SUPPLEMENT TO TESTIMONY OF CHARLES J. BLOCH

During the hearing of April 10, I was granted permission to supplement my remarks with additional material. I had hoped to make a fairly complete statement with respect to the 14th amendment and voting rights. However, I am now advised that supplementary material must be furnished by April 16. Hence, this will of necessity be rather sketchy.

I had hoped to develop the thesis that the 14th amendment was not intended to apply to voting rights.

If it was so intended, the adoption of the 15th was useless.

I am not unmindful of the trend of recent cases, but my knowledge of their holdings does not prevent my wondering when the shift from the 15th to the 14th as the measure of voting rights commenced and why.

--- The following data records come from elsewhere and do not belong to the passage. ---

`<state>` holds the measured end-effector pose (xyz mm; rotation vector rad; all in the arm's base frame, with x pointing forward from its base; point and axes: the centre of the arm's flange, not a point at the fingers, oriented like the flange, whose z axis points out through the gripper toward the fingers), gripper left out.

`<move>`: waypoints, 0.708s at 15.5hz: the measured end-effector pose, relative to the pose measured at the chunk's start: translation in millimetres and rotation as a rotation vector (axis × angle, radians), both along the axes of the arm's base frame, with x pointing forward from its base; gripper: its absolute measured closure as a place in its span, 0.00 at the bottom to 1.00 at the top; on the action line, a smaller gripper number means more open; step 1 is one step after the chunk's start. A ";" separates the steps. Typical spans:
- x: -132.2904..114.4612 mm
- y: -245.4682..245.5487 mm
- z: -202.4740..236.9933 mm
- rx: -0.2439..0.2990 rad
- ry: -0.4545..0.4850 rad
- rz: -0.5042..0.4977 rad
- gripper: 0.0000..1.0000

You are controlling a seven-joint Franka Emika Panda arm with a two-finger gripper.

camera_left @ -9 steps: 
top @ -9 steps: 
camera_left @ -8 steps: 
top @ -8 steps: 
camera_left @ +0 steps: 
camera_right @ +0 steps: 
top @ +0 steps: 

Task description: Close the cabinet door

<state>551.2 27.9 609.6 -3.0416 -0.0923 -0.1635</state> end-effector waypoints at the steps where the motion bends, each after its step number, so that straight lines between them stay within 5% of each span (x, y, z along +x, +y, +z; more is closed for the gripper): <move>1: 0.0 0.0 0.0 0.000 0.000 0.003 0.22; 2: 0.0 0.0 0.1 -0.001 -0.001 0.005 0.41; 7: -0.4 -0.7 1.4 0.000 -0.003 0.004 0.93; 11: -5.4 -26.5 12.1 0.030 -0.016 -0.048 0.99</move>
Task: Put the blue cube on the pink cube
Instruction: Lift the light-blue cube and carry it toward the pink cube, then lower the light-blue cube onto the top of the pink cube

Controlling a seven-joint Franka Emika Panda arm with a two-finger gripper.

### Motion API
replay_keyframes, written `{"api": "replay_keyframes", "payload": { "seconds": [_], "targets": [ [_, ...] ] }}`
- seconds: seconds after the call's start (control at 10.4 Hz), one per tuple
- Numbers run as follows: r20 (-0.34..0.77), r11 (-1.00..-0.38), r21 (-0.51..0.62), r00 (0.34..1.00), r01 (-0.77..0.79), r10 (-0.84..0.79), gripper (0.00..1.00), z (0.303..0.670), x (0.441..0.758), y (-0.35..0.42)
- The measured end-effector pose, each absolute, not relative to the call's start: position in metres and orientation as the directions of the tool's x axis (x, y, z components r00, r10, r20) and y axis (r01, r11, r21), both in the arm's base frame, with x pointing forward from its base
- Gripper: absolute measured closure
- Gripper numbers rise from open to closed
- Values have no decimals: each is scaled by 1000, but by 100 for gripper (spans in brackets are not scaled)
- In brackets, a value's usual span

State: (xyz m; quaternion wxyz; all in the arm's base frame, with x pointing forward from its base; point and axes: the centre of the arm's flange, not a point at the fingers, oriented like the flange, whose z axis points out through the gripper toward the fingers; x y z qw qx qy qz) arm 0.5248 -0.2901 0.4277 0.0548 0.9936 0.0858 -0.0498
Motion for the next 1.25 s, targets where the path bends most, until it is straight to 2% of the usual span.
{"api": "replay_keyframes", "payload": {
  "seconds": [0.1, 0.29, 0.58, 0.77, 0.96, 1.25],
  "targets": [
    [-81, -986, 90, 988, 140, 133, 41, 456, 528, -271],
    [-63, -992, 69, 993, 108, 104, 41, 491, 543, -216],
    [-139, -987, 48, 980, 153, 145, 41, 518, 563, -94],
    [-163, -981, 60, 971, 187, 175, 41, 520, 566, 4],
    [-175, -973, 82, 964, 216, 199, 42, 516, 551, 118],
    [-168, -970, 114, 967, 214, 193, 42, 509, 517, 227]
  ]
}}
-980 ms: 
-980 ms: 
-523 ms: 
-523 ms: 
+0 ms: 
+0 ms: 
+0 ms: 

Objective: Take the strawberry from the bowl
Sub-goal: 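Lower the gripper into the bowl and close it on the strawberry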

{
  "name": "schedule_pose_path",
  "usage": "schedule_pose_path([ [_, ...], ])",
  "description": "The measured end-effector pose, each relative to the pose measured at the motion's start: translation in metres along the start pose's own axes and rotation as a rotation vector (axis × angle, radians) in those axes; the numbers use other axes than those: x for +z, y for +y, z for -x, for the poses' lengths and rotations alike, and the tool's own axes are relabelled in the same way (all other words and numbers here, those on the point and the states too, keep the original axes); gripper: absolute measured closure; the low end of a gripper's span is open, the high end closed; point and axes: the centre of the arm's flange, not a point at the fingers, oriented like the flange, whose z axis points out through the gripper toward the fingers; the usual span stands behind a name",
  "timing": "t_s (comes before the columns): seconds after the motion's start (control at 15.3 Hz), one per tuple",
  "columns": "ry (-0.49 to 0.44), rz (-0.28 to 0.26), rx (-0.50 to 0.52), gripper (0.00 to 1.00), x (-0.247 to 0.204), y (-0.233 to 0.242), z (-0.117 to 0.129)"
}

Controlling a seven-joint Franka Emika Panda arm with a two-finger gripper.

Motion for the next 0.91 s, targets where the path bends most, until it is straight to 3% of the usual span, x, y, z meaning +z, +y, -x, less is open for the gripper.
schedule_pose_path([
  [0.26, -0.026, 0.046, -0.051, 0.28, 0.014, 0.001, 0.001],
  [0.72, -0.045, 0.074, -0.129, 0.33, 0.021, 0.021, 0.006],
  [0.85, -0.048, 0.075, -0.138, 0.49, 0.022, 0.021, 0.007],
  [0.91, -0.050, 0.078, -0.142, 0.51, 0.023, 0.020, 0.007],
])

The very fine opinion of Circuit Judge Cameron writing for himself and District Judges Mize and Clayton in Darby v. Daniel, 168 F. Supp. 170, in holding that "the qualification of voters is a matter committed exclusively to the States" and that "the Supreme Court has spoken on the subject in language as clear as it is decisive" (p. 176) cites several Supreme Court decisions beginning with Pope v. Williams (1904), 193 U.S. 621.

Then, Pope contended that the assailed Maryland statute was contrary to parts of the 14th amendment including that which prohibits a State from denying any person within its jurisdiction the equal protection of the laws.